So gauge invariance of the coupling to \(A_\mu\) requires current conservation. Conversely, in QED the local gauge structure will enforce the conserved electromagnetic current associated with charged matter.
But the deeper point remains: two potentials related by
\[ A_\mu\to A_\mu+\partial_\mu\alpha \]
do not represent two physically distinct electromagnetic states. They represent the same state. Gauge redundancy is therefore a redundancy in our coordinates on the space of physical configurations.
An analogy is useful. Suppose a point in the plane is described by polar coordinates \((r,\theta)\). The pairs
\[ (r,\theta) \quad\text{and}\quad (r,\theta+2\pi) \]
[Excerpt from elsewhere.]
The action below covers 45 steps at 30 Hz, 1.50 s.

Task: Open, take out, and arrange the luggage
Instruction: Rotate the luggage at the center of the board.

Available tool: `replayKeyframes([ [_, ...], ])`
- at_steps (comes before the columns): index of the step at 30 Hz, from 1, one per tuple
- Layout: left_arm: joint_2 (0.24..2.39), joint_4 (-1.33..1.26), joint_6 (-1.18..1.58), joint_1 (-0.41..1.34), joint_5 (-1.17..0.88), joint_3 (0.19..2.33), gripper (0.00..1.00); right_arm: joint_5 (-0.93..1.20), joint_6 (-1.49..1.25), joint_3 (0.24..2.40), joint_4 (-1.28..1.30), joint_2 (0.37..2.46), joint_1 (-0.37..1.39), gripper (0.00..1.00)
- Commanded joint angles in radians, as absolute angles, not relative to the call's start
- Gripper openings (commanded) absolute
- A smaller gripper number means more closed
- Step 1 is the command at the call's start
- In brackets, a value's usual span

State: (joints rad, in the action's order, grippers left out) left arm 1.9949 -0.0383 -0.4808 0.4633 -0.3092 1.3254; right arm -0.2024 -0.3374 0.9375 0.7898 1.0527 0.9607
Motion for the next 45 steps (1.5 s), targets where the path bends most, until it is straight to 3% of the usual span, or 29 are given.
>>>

describe the same point. The change \(\theta\to\theta+2\pi\) is not a new physical point; it is a different coordinate description. Gauge transformations are a field-theoretic version of this idea, but with infinitely many possible functions \(\alpha(x)\).
There is one important caveat. Gauge transformations that do not vanish suitably at boundaries can sometimes act nontrivially on physical states, especially in discussions of total charge, infrared physics, and asymptotic symmetries. In this chapter we focus on the standard local redundancy in ordinary perturbative QED, where gauge functions are taken to have appropriate boundary behavior.
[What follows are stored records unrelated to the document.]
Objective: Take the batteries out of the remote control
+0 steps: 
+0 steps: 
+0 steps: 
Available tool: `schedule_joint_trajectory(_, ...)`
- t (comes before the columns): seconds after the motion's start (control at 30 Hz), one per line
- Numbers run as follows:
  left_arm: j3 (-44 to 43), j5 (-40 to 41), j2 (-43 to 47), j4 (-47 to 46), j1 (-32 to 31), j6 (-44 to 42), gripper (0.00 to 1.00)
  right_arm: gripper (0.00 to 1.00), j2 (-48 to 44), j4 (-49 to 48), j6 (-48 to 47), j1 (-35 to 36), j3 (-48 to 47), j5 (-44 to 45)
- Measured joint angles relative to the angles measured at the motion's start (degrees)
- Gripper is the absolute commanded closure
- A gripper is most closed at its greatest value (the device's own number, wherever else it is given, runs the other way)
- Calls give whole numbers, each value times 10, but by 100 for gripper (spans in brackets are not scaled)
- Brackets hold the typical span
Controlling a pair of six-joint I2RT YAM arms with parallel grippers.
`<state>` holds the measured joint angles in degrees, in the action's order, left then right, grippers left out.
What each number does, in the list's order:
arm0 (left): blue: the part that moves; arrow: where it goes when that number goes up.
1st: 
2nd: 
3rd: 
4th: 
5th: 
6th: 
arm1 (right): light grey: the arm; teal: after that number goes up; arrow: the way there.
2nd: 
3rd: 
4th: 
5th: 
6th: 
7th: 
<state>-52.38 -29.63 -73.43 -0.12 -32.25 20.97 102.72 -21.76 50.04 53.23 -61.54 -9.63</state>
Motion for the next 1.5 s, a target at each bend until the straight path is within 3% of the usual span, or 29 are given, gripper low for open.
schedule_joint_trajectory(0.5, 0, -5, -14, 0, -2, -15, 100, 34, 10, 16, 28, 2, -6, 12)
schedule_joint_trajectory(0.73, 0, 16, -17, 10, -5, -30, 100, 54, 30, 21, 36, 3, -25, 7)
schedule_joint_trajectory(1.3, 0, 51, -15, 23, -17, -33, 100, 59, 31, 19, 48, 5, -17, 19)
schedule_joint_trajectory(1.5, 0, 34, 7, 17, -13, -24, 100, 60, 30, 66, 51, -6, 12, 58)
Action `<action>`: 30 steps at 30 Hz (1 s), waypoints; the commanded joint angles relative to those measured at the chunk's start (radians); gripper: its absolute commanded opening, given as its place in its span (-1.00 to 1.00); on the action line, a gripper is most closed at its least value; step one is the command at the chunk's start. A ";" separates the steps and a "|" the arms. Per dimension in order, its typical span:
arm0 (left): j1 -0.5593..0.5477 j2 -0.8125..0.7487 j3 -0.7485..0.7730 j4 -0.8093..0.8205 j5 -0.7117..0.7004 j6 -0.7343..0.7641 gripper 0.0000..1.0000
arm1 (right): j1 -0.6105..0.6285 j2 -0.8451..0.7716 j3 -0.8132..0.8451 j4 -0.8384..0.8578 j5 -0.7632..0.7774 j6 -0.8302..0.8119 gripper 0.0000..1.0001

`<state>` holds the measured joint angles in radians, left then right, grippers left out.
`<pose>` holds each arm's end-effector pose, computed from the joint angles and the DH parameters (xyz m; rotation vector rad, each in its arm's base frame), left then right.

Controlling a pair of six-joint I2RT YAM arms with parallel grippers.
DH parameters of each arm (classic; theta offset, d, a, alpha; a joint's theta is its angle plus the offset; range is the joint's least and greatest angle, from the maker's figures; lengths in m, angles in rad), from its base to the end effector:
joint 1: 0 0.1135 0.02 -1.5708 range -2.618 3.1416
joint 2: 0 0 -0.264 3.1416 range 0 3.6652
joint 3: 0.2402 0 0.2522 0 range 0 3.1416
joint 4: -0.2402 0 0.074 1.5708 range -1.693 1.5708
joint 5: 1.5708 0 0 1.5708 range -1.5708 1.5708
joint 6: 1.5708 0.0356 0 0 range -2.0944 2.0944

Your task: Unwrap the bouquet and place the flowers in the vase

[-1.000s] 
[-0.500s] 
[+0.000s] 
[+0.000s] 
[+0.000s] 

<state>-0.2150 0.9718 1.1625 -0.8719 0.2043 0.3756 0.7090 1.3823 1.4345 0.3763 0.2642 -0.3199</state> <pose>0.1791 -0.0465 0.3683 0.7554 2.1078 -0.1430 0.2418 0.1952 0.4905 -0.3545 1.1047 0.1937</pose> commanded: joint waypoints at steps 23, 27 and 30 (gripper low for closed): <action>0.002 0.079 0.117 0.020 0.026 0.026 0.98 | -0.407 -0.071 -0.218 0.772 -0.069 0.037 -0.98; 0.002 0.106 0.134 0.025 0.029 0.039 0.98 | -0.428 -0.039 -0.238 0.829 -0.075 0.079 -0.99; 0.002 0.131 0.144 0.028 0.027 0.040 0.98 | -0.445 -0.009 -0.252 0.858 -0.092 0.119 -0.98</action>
6.4 Why the photon needs a redundant description
A classical four-vector field \(A_\mu\) has four components:
\[ A_0,A_1,A_2,A_3. \]
But a physical photon has only two polarization states. For a photon moving in the \(z\)-direction, these can be chosen as two transverse polarizations, for example along the \(x\)- and \(y\)-directions.
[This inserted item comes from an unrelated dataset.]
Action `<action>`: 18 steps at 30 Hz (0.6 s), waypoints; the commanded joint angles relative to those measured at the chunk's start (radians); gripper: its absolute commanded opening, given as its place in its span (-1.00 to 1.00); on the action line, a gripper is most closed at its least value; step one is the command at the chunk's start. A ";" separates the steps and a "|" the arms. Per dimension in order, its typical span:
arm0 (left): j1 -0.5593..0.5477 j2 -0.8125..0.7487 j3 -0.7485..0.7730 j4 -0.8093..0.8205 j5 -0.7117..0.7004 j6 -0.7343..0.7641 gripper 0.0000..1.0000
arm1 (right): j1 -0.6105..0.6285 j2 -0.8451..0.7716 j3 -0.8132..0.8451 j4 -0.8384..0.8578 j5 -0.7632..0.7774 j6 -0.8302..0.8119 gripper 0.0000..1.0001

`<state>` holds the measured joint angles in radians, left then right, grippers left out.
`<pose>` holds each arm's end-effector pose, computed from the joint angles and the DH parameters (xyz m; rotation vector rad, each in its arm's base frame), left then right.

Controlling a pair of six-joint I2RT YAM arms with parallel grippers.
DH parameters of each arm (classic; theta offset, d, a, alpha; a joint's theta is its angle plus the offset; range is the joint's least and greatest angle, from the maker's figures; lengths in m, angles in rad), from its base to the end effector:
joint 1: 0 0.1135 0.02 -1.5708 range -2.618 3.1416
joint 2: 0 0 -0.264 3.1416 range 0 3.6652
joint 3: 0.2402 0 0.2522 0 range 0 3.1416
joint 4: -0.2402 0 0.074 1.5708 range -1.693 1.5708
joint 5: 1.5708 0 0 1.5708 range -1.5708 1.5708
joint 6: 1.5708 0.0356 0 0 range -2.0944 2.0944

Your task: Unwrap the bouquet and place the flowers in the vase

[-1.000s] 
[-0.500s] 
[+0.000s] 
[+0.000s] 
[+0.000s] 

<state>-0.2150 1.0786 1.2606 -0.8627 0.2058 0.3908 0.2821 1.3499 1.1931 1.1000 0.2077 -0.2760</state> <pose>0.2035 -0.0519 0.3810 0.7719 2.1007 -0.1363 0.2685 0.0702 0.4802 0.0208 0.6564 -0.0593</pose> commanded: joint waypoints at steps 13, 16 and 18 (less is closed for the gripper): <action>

This mismatch is the central reason gauge redundancy appears.
A massive spin-1 particle has three physical polarization states. A massless spin-1 particle has only two helicity states, usually labeled
\[ h=+1,\qquad h=-1. \]
This statement follows from the representation theory of the Poincaré group: massless particles are classified by helicity rather than by the three spin projections available in the massive rest frame, because a massless particle has no rest frame (Weinberg 1995).
The photon is massless and spin \(1\). Thus it should have two physical polarizations, not four.
If we insist on using a Lorentz four-vector \(A_\mu\), we have introduced extra components. Gauge redundancy is the mechanism that removes the unphysical ones while preserving locality and Lorentz covariance. This is one of the structural reasons that covariant descriptions of massless spin-1 particles naturally involve gauge invariance (Weinberg 1995; Peskin and Schroeder 1995).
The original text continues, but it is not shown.